08.19.09 DIRTIER DANCING: SAVIN’ DAT REC CENTER
Via Movieweb:
Lionsgate is gearing up for a remake of the 1987 classic Dirty Dancing and has set Julia Dahl (Uptown Girls) to work on the script, according to Production Weekly.
The original starred Patrick Swayze and Jennifer Grey as a young woman in the summer where she meets Johnny Castle (Swayze) who teaches dance at a family Summer Camp and in his off hours Dirty Dances with the other dancers. She learns a routine so that one of the women can recover from an abortion and becomes Johnny’s lover [Ed. - That is dark as hell for a movie my 8-year-old classmates were into].
How are they possibly going to update this? Is Baby going to win a booty shake (NSFW) competition? Is Johnny going to throw dem poak chops?
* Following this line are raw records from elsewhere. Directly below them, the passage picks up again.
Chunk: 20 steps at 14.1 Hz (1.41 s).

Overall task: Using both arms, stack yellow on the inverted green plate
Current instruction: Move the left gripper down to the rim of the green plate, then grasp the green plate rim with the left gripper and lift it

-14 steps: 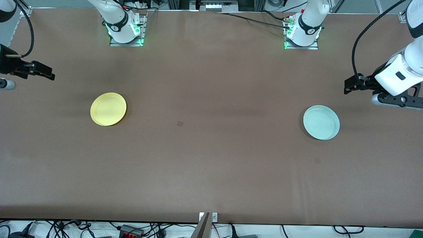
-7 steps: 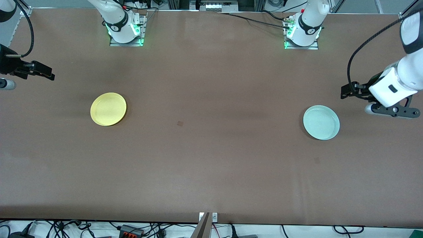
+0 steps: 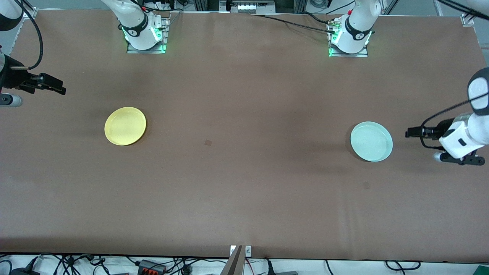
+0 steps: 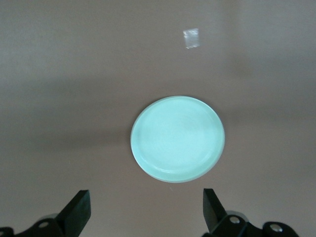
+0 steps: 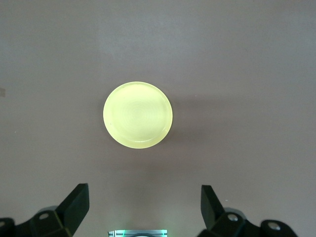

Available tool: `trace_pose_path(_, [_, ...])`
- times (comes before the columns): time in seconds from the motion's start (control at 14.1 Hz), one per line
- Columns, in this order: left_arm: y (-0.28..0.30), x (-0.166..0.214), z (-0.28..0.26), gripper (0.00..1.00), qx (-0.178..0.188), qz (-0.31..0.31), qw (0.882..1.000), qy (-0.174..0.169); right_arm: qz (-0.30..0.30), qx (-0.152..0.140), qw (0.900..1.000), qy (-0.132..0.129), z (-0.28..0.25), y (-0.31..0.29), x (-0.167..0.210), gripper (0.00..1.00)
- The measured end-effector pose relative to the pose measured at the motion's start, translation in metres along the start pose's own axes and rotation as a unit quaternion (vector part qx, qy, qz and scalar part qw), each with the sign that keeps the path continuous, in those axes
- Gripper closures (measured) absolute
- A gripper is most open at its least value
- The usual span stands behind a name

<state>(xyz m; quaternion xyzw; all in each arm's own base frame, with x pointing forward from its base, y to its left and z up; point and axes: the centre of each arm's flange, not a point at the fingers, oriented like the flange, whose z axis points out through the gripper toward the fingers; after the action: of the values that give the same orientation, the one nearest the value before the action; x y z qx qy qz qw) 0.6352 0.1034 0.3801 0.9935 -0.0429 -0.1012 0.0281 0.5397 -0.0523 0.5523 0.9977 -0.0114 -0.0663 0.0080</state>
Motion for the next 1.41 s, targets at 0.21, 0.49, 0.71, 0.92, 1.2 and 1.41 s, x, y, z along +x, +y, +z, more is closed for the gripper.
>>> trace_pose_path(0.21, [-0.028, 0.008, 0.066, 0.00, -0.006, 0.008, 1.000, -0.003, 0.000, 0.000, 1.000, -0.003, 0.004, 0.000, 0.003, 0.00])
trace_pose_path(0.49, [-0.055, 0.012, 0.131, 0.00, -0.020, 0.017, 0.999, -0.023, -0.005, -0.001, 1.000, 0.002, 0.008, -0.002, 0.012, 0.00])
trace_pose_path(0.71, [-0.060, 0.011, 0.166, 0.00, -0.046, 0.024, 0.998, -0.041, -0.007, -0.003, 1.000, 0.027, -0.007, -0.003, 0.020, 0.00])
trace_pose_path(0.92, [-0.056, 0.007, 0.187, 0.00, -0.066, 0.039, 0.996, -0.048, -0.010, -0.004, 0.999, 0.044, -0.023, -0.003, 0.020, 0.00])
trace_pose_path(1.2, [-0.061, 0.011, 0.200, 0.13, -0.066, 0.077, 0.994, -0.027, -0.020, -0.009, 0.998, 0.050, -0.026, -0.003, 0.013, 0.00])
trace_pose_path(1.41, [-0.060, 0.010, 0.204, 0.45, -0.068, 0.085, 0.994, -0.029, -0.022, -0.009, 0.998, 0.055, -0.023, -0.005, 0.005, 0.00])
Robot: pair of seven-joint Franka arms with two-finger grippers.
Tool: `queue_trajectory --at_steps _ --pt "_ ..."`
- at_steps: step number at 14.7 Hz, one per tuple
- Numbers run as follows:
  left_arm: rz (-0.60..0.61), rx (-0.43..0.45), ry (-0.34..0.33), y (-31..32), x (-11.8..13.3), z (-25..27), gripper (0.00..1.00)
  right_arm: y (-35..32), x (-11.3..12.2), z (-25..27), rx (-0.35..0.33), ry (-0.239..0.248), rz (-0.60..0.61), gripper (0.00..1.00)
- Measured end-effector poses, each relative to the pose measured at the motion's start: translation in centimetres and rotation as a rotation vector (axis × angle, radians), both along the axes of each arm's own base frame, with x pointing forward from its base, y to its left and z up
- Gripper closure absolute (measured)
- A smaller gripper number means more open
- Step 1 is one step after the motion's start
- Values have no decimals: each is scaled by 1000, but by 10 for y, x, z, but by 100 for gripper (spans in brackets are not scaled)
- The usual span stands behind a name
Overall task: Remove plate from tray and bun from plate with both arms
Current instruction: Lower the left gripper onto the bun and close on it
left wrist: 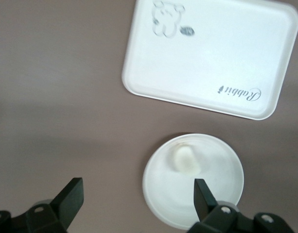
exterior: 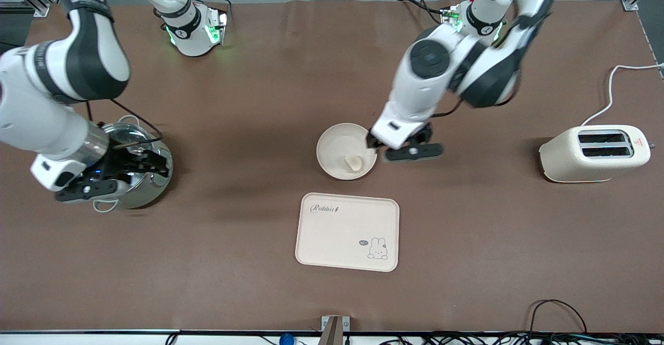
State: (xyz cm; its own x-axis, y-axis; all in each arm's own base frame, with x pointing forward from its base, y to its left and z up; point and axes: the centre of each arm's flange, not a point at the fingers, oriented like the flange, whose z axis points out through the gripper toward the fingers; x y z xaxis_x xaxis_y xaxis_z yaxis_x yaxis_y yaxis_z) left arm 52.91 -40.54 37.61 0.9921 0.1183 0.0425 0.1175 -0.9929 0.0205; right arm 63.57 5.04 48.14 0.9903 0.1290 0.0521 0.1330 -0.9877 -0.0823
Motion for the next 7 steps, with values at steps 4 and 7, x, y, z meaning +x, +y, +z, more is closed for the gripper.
queue_trajectory --at_steps 4,7 --pt "86 -64 45 -35 16 -83 0 -56 3 17 -82 -17 -23 0" --pt "168 -128 54 -58 12 -136 0 -96 -15 52 -88 25 -36 0"
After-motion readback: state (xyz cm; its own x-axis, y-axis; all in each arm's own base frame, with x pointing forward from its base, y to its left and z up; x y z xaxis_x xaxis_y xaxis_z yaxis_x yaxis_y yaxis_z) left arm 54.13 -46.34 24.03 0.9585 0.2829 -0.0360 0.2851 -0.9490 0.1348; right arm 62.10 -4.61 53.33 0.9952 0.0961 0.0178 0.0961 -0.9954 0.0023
Instead of an abortion, is Johnny’s girlfriend going to be raising money to have 12 embryos implanted so she can get a reality show contract? Oh well, if Julia Dahl messes this up, there’s always barber college.
~ robopanda



There are 22 comments about:
DIRTIER DANCING: SAVIN’ DAT REC CENTER
I think I’ve got it. Wait for it… Vampires. That turn into machines !.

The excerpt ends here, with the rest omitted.